◆ Task to complete
Go through the data below. Pull out every line that has the word "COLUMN".

◆ Source material
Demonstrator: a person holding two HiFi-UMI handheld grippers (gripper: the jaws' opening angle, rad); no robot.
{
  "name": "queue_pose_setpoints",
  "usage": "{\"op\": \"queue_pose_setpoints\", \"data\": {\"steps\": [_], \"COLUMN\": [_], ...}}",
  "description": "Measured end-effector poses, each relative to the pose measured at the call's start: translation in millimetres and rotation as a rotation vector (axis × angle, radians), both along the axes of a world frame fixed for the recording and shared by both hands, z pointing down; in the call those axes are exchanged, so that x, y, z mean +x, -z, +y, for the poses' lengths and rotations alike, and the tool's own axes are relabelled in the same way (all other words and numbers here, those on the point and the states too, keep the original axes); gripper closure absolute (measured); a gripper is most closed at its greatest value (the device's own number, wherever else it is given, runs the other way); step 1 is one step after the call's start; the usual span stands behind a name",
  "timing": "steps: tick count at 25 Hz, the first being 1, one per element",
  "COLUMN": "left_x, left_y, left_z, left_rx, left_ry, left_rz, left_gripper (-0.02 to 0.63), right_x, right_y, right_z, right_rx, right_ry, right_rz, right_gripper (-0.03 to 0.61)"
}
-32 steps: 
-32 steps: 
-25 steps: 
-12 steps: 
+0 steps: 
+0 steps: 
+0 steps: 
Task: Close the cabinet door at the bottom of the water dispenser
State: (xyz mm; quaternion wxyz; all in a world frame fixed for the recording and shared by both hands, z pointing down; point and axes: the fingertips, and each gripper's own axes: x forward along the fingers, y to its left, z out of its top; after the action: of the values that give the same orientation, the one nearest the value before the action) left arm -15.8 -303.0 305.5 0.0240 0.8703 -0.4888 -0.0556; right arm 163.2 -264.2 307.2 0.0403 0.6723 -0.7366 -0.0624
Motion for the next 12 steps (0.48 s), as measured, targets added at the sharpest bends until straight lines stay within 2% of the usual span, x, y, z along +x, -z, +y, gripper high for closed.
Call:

◆ Solution below
  "usage": "{\"op\": \"queue_pose_setpoints\", \"data\": {\"steps\": [_], \"COLUMN\": [_], ...}}",
  "COLUMN": "left_x, left_y, left_z, left_rx, left_ry, left_rz, left_gripper (-0.02 to 0.63), right_x, right_y, right_z, right_rx, right_ry, right_rz, right_gripper (-0.03 to 0.61)"

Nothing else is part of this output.